Car il est « important de montrer qu’on peut occuper des postes importants, occuper un espace public même si on est gai, trans, queer », et que « publiquement, ce ne soit plus un enjeu ».

« Mais je suis bien consciente qu’on n’y est pas encore », lâche Pascale St-Onge.

De rockeuse à députée

La nouvelle ministre est mariée à une des membres du groupe rock alternatif dont elle a fait partie pendant huit ans, entre 2007 et 2014, et dont elle assurait également la gérance : Mad June.

Parce que oui, avant de revêtir des habits de politicienne, elle était bassiste au sein de la formation composée uniquement de femmes gaies. Le style vestimentaire pour aller au bureau ne sera peut-être plus celui de cette brève épopée rock.

Ce qui ne change pas avec les années, par contre, c’est le discours que tient Pascale St-Onge sur les étiquettes.

« Souvent, les gens vont penser que le fait qu’on soit toutes des filles, c’est un concept, mais personne n’aurait cette réflexion pour un band de gars », soutenait-elle en 2015 dans une entrevue accordée à La Presse – où elle a travaillé pendant quelques années en perception de comptes publicitaires.

Lisez l’entrevue accordée à La Presse en 2015, dans l’article « Femmes de rock »

Éclectique comme parcours, disait-on.

Attentes de l’opposition

Un enjeu à surveiller sera celui des Jeux olympiques de Pékin. Dans l’opposition, seul le Bloc québécois exhorte clairement la ministre à ne pas assister à l’évènement en raison du génocide des Ouïghours.

Au Parti conservateur, le porte-parole en matière de sports, Richard Martel, n’a pas été en mesure de communiquer la position de sa formation. Mais au NPD, le chef adjoint Alexandre Boulerice ne réclame pas un tel boycottage. « Je comprends que c’est important de mettre de la pression sur la Chine […], mais mettons la pression aux bons endroits.
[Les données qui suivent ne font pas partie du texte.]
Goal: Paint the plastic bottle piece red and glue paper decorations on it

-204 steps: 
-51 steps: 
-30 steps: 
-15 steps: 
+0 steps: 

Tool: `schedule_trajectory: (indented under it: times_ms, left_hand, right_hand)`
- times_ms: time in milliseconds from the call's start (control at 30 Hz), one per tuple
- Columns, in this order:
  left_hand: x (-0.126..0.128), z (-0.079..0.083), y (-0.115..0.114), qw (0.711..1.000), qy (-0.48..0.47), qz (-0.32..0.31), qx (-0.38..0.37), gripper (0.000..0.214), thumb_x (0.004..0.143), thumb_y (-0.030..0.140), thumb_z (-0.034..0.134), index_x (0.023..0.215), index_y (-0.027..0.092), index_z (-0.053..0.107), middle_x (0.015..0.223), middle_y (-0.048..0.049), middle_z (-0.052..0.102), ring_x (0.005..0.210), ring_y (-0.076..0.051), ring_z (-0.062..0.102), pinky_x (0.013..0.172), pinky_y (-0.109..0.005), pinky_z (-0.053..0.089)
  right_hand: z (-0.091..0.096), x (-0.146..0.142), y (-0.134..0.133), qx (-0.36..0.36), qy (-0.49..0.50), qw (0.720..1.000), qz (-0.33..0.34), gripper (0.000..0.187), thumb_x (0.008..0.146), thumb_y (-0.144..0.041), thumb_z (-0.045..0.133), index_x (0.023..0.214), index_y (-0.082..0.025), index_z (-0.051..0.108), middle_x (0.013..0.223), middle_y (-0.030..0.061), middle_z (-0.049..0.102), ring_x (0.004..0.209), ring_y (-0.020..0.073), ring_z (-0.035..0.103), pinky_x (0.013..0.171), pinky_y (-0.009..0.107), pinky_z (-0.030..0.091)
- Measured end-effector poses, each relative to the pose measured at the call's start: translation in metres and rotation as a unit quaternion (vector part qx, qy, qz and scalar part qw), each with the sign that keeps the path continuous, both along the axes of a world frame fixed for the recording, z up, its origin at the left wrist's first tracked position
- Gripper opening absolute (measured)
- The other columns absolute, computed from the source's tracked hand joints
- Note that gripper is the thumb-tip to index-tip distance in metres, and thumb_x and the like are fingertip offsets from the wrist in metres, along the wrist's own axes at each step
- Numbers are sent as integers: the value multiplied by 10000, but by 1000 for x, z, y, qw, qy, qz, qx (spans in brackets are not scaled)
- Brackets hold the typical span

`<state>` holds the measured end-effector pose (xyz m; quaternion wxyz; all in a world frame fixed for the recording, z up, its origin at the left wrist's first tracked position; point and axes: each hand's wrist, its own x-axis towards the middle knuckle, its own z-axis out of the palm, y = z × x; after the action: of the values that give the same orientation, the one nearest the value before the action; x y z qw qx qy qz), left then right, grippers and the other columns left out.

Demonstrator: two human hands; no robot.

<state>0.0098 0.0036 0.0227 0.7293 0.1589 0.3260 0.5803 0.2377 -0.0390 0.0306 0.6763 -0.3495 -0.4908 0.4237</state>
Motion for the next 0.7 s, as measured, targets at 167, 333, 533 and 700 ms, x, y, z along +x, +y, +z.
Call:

Je ne pense pas que c’est à Mme St-Onge ou aux sportifs de se sacrifier », a-t-il exposé.

Au sujet du développement économique régional, tous ont parlé de l’importance de donner accès à internet haute vitesse. Le Bloc trouve néanmoins que le ministère n’a pas sa raison d’être. « Ça ajoute un joueur dans une arène où il y en a déjà beaucoup. Nous, ce qu’on propose, c’est que le fédéral remette l’argent directement aux régions », a plaidé la députée Nathalie Sinclair-Desgagné.

Les travaux parlementaires reprendront le 22 novembre à la Chambre des communes.